• WHAT YOU HAVE TO DO: Your reply should contain the whole listing below, repeated exactly, and no images.

*****

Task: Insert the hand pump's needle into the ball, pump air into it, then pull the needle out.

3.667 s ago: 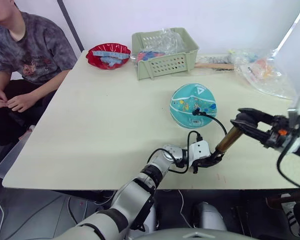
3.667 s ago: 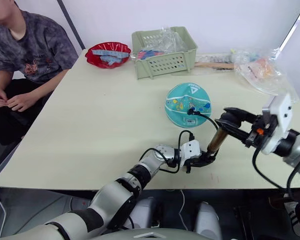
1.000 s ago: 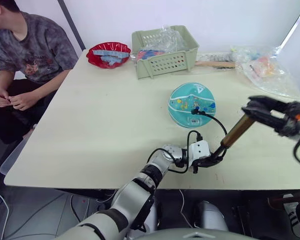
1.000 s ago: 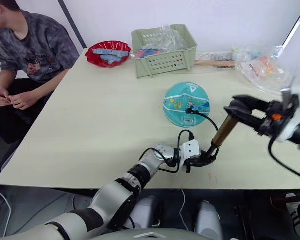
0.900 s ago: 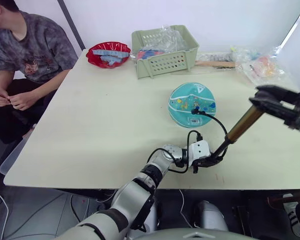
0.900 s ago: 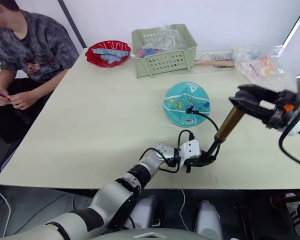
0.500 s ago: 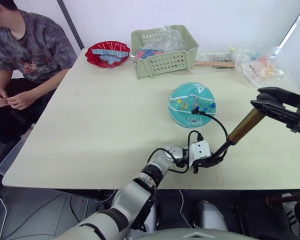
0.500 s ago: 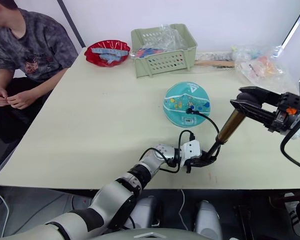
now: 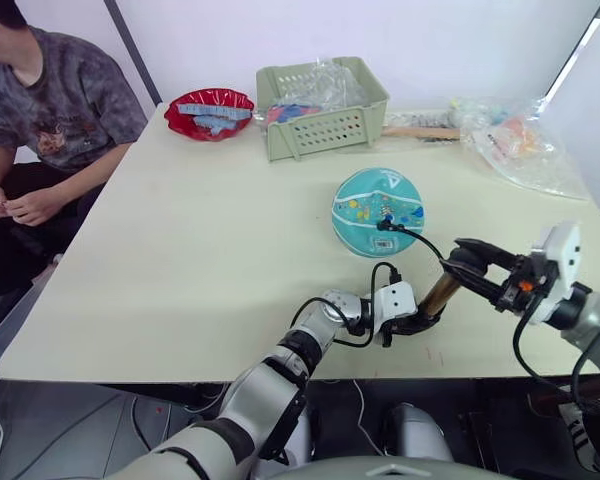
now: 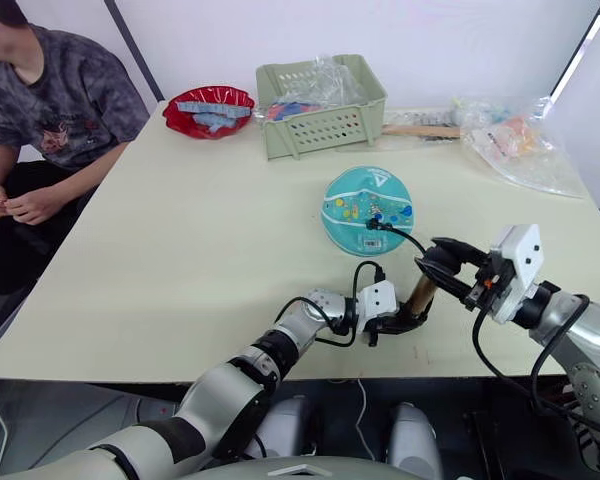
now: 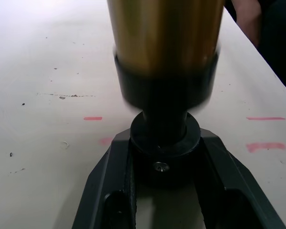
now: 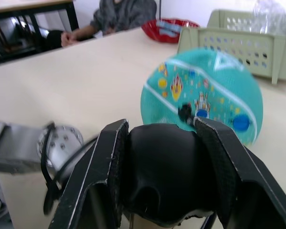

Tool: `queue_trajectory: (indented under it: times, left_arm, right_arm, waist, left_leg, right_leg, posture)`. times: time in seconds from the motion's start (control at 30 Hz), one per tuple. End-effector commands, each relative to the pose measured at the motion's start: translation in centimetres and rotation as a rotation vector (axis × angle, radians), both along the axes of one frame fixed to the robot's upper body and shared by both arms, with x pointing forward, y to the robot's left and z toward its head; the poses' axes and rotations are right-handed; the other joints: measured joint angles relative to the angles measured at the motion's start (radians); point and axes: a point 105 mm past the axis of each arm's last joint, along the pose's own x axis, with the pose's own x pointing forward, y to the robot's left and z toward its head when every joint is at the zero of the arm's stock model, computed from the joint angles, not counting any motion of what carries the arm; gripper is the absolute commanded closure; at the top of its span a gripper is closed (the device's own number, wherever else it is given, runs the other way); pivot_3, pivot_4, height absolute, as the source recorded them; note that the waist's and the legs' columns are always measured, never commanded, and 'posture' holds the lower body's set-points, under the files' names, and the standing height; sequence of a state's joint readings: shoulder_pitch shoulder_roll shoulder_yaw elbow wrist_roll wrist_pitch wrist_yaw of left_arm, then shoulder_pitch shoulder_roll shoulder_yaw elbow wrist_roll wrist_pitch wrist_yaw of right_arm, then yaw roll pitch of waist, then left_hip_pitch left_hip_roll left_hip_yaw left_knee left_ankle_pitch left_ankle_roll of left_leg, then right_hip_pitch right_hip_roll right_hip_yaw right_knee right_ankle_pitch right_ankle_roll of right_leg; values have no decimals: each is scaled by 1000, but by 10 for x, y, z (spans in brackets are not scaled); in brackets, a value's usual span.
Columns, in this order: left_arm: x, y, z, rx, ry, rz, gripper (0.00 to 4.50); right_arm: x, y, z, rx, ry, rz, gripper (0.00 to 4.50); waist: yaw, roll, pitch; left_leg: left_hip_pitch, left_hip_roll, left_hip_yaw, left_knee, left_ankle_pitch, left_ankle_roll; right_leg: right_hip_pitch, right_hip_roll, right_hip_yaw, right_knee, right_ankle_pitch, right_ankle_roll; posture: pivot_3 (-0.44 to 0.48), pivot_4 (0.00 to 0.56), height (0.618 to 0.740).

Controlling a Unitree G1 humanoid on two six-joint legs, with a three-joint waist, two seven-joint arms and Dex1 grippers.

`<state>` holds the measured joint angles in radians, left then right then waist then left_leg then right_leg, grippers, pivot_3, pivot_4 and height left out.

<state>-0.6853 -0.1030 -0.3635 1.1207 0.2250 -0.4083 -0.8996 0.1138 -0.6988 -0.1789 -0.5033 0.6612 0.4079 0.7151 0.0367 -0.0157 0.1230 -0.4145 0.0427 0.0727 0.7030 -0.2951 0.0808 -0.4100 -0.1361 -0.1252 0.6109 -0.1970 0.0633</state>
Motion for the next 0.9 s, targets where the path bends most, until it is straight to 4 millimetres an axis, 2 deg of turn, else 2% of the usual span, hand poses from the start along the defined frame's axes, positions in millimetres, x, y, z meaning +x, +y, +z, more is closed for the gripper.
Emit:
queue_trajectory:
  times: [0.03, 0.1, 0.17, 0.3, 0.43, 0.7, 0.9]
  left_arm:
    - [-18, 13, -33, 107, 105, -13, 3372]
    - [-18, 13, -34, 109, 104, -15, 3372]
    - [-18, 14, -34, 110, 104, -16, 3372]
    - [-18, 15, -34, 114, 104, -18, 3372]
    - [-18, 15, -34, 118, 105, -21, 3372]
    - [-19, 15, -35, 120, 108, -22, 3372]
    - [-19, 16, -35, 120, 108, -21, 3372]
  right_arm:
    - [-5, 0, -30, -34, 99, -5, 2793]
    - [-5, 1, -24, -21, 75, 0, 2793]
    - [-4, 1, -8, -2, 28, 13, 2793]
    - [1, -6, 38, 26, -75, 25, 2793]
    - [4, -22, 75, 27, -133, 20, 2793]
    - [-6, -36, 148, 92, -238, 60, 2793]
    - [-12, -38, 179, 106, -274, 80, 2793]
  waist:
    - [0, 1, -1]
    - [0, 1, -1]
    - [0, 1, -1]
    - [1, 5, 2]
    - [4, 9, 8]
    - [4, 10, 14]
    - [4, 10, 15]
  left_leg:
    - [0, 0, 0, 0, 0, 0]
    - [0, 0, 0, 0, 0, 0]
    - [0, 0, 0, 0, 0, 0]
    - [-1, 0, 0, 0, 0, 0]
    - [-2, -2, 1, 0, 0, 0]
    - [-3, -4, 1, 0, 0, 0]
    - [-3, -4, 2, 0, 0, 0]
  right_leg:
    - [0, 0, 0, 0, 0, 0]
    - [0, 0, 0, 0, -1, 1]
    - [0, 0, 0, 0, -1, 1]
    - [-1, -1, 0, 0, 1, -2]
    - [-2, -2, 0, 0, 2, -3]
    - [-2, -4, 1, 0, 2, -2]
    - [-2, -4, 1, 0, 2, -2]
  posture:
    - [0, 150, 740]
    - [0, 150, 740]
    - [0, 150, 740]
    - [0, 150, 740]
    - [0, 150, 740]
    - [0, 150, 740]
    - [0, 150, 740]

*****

• TASK OUTPUT:
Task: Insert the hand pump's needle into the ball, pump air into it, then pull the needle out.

3.667 s ago: 
3.667 s ago: 
1.000 s ago: 
1.000 s ago: 
0.900 s ago: 
0.900 s ago: 
0.500 s ago: 
0.500 s ago: 
now: 
now: 
now: 
now: 

Tool: `queue_trajectory: (indented under it: times, left_arm, right_arm, waist, left_leg, right_leg, posture)`. times: time in seconds from the motion's start (control at 30 Hz), one per tuple. End-effector commands, each relative to the pose measured at the motion's start: translation in centimetres and rotation as a rotation vector (axis × angle, radians), both along the axes of one frame fixed to the robot's upper body and shared by both arms, with x pointing forward, y to the robot's left and z toward its head; the poses' axes and rotations are right-handed; the other joints: measured joint angles relative to the angles measured at the motion's start (radians); point and axes: a point 105 mm past the axis of each arm's last joint, along the pose's own x axis, with the pose's own x pointing forward, y to the robot's left and z toward its head when every joint is at the zero of the arm's stock model, computed from the joint angles, not counting any motion of what carries the arm; gripper is the absolute commanded closure; at the top of its span a gripper is closed (the device's own number, wherever else it is given, runs the other way); pivot_3, pivot_4, height absolute, as the source recorded them; note that the waist's and the legs' columns are always measured, never commanded, and 'posture' holds the lower body's set-points, under the files' names, and the standing height; sequence of a state's joint readings: shoulder_pitch shoulder_roll shoulder_yaw elbow wrist_roll wrist_pitch wrist_yaw of left_arm, then shoulder_pitch shoulder_roll shoulder_yaw elbow wrist_roll wrist_pitch wrist_yaw of right_arm, then yaw roll pitch of waist, then left_hip_pitch left_hip_roll left_hip_yaw left_knee left_ankle_pitch left_ankle_roll of left_leg, then right_hip_pitch right_hip_roll right_hip_yaw right_knee right_ankle_pitch right_ankle_roll of right_leg; values have no decimals: each is scaled by 1000, but by 10 for x, y, z (spans in brackets are not scaled); in brackets, a value's usual span.
Columns, in this order: left_arm: x, y, z, rx, ry, rz, gripper (0.00 to 4.50); right_arm: x, y, z, rx, ry, rz, gripper (0.00 to 4.50); waist: yaw, roll, pitch; left_leg: left_hip_pitch, left_hip_roll, left_hip_yaw, left_knee, left_ankle_pitch, left_ankle_roll; right_leg: right_hip_pitch, right_hip_roll, right_hip_yaw, right_knee, right_ankle_pitch, right_ankle_roll; posture: pivot_3 (-0.44 to 0.48), pivot_4 (0.00 to 0.56), height (0.618 to 0.740).

Controlling a Unitree G1 humanoid on two six-joint legs, with a three-joint waist, two seven-joint arms and Dex1 grippers.

`<state>` holds the measured joint angles in radians, left then right then waist then left_leg then right_leg, grippers, pivot_3, pivot_4 and height left out.

<state>-0.6853 -0.1030 -0.3635 1.1207 0.2250 -0.4083 -0.8996 0.1138 -0.6988 -0.1789 -0.5033 0.6612 0.4079 0.7151 0.0367 -0.0157 0.1230 -0.4145 0.0427 0.0727 0.7030 -0.2951 0.0808 -0.4100 -0.1361 -0.1252 0.6109 -0.1970 0.0633</state>
Motion for the next 0.9 s, targets where the path bends most, until it is straight to 4 millimetres an axis, 2 deg of turn, else 2% of the usual span, hand poses from the start along the defined frame's axes, positions in millimetres, x, y, z meaning +x, +y, +z, more is closed for the gripper.
Emit:
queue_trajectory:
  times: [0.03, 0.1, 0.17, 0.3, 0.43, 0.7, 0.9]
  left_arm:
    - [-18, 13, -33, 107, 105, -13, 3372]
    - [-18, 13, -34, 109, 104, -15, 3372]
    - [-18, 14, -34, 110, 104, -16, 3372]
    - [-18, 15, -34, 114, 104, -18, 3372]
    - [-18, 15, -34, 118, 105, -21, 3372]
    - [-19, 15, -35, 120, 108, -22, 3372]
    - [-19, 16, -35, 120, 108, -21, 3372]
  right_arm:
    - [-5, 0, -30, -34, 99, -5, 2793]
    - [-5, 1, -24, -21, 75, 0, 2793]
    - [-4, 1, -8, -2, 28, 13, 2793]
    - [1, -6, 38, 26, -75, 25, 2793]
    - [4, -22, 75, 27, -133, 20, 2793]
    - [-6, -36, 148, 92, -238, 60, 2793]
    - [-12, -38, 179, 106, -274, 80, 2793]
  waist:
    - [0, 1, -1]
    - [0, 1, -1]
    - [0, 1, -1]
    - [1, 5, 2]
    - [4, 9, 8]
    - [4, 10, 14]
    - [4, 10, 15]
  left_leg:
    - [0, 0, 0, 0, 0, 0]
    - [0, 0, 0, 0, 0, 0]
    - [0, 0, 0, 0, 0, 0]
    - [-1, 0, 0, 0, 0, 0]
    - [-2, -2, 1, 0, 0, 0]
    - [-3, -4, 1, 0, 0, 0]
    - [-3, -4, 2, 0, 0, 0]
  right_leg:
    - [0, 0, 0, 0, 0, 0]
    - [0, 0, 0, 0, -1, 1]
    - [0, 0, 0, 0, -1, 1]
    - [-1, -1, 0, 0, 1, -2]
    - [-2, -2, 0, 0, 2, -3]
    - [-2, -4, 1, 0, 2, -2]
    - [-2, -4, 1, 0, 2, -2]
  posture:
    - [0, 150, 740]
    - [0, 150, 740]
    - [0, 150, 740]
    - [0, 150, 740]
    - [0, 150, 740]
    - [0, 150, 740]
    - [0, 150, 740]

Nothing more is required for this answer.